> WHAT YOU WILL DO
Return each line of the material below exactly. Begin at the first and end on the line with "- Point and".
————
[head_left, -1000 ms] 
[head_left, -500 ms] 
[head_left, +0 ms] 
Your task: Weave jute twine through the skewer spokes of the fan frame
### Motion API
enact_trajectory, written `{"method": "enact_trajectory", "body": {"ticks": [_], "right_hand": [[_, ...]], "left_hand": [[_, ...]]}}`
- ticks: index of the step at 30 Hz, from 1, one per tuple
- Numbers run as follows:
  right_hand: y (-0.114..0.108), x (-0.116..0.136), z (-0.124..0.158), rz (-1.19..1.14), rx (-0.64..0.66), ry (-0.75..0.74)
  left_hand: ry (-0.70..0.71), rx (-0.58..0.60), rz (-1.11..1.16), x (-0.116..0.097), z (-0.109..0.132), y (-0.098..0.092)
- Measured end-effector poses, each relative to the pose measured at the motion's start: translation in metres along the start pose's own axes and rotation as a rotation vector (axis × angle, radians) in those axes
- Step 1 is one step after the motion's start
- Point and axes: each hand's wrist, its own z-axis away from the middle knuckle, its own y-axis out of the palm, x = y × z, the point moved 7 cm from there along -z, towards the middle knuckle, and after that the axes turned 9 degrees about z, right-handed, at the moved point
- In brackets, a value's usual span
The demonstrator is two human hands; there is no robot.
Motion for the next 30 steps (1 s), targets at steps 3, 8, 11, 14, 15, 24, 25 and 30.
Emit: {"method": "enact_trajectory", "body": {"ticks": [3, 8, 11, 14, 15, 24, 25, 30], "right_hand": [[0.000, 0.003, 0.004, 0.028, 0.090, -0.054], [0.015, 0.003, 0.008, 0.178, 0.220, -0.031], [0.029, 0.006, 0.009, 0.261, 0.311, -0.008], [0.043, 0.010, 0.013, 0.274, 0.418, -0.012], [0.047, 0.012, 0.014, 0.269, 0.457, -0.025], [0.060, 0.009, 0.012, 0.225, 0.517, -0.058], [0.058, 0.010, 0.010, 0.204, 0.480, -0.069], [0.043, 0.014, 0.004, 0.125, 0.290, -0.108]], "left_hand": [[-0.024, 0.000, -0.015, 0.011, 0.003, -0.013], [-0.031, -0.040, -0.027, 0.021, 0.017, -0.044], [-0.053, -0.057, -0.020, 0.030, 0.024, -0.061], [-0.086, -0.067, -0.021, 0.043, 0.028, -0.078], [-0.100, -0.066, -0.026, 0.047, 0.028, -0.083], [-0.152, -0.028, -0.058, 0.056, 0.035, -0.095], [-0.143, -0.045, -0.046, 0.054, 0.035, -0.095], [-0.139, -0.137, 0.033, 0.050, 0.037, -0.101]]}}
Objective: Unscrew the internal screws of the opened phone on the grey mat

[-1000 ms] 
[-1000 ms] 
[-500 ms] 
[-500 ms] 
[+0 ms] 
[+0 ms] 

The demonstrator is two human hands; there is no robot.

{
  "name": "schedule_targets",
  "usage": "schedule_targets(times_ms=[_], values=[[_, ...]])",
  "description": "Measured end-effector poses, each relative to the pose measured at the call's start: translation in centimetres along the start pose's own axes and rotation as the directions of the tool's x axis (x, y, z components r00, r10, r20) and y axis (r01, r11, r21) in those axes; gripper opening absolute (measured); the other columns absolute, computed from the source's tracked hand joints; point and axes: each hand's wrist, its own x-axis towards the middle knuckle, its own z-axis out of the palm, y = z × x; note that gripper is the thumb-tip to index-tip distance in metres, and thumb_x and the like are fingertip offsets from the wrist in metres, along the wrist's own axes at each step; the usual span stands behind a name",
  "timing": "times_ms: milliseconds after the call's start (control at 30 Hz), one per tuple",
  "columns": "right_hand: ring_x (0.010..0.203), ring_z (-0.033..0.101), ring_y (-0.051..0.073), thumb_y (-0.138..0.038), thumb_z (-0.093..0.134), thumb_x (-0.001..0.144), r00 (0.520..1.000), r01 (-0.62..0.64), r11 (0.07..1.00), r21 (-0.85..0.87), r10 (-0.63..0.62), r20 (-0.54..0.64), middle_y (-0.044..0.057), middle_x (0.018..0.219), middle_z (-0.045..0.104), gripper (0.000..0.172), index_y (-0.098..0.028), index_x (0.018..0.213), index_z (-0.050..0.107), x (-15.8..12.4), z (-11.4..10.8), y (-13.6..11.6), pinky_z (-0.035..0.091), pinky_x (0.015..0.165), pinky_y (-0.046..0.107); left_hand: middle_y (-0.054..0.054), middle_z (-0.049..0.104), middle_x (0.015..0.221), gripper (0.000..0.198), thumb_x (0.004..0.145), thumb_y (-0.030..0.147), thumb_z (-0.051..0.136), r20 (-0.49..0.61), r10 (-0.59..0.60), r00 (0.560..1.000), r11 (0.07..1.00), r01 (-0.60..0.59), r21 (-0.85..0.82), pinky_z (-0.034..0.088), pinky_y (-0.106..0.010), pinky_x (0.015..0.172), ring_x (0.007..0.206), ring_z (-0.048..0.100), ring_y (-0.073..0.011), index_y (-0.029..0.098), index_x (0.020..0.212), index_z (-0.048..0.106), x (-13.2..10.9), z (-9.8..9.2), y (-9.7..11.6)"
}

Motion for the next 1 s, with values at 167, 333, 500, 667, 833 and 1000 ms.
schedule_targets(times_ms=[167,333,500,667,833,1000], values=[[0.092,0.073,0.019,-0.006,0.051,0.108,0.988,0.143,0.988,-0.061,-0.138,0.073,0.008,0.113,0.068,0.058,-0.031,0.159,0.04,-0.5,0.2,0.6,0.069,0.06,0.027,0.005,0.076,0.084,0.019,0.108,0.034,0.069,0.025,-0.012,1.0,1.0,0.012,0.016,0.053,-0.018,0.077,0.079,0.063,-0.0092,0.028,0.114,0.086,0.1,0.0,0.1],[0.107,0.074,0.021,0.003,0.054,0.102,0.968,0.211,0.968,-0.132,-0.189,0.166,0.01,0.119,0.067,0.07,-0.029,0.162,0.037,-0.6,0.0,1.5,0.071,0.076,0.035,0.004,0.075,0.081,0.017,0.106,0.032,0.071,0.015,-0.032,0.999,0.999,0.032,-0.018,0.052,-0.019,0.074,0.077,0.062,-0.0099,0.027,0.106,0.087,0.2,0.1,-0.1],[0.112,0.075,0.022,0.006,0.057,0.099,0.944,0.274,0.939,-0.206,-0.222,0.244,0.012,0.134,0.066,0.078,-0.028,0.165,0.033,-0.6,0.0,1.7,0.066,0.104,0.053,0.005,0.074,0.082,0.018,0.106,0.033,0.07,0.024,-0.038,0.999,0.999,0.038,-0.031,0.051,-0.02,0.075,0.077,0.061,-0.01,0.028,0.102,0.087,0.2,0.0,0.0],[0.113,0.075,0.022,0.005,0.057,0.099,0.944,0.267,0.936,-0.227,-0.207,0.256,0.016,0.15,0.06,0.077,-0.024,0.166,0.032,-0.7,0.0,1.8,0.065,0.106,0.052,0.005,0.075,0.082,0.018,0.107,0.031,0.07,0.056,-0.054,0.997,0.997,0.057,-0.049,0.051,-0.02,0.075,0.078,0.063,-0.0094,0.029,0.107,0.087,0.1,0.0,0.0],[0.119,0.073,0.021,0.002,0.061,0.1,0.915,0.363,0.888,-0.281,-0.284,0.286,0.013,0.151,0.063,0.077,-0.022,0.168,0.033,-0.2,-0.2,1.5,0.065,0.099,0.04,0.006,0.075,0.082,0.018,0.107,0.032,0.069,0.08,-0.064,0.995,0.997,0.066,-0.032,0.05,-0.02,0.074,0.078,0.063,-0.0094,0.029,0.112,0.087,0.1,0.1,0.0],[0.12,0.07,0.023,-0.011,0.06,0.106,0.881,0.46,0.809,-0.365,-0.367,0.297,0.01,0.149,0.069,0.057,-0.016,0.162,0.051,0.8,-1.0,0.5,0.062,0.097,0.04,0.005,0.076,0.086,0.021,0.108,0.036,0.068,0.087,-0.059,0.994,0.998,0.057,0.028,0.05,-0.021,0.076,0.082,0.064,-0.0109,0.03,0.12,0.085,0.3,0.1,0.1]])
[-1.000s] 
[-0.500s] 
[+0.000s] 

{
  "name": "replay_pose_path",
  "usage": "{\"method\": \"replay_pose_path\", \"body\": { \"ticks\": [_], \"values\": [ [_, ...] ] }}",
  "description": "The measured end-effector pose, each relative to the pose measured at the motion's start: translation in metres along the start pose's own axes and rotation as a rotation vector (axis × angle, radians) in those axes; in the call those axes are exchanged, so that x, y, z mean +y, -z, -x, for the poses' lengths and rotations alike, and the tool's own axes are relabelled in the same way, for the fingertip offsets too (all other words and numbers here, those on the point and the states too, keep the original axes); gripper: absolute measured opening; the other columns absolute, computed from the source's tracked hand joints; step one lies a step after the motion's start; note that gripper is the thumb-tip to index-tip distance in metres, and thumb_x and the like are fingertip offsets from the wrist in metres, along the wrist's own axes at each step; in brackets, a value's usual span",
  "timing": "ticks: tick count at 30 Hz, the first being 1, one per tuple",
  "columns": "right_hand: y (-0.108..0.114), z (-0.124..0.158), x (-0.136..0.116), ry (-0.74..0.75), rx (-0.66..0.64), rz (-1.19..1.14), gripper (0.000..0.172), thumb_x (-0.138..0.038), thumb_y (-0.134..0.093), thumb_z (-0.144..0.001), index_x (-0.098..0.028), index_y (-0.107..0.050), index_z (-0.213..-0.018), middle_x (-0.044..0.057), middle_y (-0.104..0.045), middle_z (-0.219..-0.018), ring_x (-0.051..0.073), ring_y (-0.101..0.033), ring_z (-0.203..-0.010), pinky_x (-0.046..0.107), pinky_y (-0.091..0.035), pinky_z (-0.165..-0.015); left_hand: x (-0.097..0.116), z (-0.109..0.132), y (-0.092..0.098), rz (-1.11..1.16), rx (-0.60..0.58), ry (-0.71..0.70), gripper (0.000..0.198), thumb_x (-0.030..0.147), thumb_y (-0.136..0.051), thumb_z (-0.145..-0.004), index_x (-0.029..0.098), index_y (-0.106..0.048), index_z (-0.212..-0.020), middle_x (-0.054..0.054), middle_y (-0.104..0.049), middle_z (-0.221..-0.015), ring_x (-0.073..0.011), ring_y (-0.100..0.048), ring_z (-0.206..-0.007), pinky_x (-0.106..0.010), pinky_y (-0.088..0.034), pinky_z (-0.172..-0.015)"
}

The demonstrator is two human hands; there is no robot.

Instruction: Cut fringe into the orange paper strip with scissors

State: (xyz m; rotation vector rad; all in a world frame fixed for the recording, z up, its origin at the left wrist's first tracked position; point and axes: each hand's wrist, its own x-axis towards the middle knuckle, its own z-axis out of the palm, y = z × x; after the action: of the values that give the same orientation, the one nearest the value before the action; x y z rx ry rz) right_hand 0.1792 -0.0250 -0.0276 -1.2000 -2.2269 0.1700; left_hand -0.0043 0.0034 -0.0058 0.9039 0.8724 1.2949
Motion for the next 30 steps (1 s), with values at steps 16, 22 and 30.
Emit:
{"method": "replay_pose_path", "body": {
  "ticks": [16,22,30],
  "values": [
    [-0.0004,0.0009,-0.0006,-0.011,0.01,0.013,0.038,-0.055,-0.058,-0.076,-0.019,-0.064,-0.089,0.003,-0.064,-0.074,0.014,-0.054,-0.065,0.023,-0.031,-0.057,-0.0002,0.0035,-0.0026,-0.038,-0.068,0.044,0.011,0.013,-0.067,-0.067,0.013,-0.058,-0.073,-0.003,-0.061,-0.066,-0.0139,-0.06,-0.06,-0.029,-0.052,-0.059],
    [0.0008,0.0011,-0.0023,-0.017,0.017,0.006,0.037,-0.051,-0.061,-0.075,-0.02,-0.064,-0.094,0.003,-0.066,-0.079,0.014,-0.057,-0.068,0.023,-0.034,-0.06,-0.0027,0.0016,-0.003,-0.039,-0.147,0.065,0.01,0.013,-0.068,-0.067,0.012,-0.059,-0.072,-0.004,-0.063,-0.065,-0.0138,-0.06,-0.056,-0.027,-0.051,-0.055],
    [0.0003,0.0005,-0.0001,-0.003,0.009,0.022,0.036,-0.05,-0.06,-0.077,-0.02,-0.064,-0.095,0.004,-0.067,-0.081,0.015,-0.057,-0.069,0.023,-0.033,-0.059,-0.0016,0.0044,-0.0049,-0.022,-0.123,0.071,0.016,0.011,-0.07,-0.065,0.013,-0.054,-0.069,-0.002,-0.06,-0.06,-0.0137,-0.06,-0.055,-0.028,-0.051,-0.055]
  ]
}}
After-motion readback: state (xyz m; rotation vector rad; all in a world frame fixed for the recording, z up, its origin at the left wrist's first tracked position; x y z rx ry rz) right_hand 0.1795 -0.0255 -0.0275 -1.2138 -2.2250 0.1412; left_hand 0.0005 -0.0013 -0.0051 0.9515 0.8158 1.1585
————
> OUTPUT
[head_left, -1000 ms] 
[head_left, -500 ms] 
[head_left, +0 ms] 
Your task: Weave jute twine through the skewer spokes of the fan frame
### Motion API
enact_trajectory, written `{"method": "enact_trajectory", "body": {"ticks": [_], "right_hand": [[_, ...]], "left_hand": [[_, ...]]}}`
- ticks: index of the step at 30 Hz, from 1, one per tuple
- Numbers run as follows:
  right_hand: y (-0.114..0.108), x (-0.116..0.136), z (-0.124..0.158), rz (-1.19..1.14), rx (-0.64..0.66), ry (-0.75..0.74)
  left_hand: ry (-0.70..0.71), rx (-0.58..0.60), rz (-1.11..1.16), x (-0.116..0.097), z (-0.109..0.132), y (-0.098..0.092)
- Measured end-effector poses, each relative to the pose measured at the motion's start: translation in metres along the start pose's own axes and rotation as a rotation vector (axis × angle, radians) in those axes
- Step 1 is one step after the motion's start
- Point and axes: each hand's wrist, its own z-axis away from the middle knuckle, its own y-axis out of the palm, x = y × z, the point moved 7 cm from there along -z, towards the middle knuckle, and after that the axes turned 9 degrees about z, right-handed, at the moved point

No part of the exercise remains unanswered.